Illegal transport of puppies on rise on run up to Christmas
An animal welfare charity is pleading with the public to be extra vigilant, as the numbers of puppies being illegally imported and exported, is already on the rise in the run up to Christmas.
The Dublin Society for the Prevention of Cruelty to Animals (DSPCA) have taken in nine puppies, five of which were part of the seizure at Rosslare Europort last week.
The DSPCA is asking that any members of the public who notice any suspicious movement of animals in large or small quantities to contact them or their local anti-animal cruelty organisation as Ireland is considered the puppy farm capital of Europe.
The organisation is also pointing out that there are already puppies, as young as one or two weeks old on sale on numerous websites and says, “the use of these sites for selling animals needs to urgently be made illegal.”
Seventeen dogs were rescued in Rosslare after the driver of a people carrier was stopped by customs last week. It is believed the dogs were either stolen or bought from breeders.
The dogs, five adult Springer Spaniels, seven Springer Spaniel puppies, two adult German Shepherds and three Jack Russell terrier puppies, were found in cramped and unsuitable cages.
The animals were being brought to the UK in an unapproved vehicle and had no accompanying paper work when they were found.
Of the animals seized, a female German Shepherd who was heavy in pup and gave birth just hours after being rescued.
Brian Gillen, CEO of the DSPCA said: “As we are now approaching the Christmas period and we are already seeing a significant increase in the number of puppies exported by puppy farmers and puppy traders from the Republic to the UK.
“So far it’s difficult to put actual concrete figures on the numbers of puppies seized but anecdotally there is definitely an increase on this time last year which is extremely worrying.

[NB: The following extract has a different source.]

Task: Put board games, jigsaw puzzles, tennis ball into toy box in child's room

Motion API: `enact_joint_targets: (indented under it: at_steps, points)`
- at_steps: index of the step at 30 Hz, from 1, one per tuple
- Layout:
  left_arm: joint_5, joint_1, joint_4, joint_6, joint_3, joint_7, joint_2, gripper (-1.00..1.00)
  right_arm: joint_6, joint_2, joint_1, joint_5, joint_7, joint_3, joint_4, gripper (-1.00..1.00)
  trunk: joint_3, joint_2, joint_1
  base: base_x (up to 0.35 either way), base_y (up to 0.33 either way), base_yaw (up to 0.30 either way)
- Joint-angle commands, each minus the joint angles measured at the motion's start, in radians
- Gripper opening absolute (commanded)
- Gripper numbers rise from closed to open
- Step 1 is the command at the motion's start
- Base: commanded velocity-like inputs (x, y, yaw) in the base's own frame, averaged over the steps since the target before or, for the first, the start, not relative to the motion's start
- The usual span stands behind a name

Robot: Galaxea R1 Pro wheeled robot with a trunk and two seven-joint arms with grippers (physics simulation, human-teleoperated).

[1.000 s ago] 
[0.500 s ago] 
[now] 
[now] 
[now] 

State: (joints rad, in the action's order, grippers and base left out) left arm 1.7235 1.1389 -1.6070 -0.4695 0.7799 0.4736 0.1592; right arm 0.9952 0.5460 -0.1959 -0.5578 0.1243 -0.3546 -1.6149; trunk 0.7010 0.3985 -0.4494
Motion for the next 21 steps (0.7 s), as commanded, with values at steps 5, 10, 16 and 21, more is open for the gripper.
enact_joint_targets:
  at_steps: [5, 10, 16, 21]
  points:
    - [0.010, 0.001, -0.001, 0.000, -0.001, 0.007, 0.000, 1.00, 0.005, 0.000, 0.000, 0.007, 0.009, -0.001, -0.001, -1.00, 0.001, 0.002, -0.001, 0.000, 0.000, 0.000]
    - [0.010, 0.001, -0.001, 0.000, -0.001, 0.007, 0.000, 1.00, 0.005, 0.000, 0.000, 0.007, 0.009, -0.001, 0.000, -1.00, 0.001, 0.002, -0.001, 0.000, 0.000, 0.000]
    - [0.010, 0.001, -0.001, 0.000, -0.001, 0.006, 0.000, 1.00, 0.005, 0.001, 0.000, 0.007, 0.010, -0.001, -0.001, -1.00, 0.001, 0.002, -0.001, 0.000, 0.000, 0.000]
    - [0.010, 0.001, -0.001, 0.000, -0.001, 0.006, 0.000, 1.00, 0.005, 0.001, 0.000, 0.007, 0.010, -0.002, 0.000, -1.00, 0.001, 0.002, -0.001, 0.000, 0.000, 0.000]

“We are pleading with the public to be extra vigilant when it comes to the illegal transportation of animals and report any suspicious activity to us. We really need their help to help stamp out this cruelty for the sake of money.
“We are issuing a caution to any individual who may be contemplating shipping puppies illegally that the above provisions are in place. Those individuals who do not comply may have their animals seized and face prosecution.
Authorised officers have the right to seize and prosecute owners. A person transporting puppies or dogs for sale in the UK or Europe is subject to several animal welfare regulations and certs issued by the Department of Agriculture, Food and the Marine within 48 hours of scheduled departure time from Ireland.
All puppies and dogs must have an EU Pet Passport and be properly vaccinated and microchipped.
Agriculture, Food and Marine Minister Simon Coveney added:”Those involved in this type of illegal trade will not be tolerated. Controls are being stepped up with a view to stamping out the illegal trade in dogs and pups.
“The seizure of this consignment should send a clear message to the minority involved in this type of illegal trade.”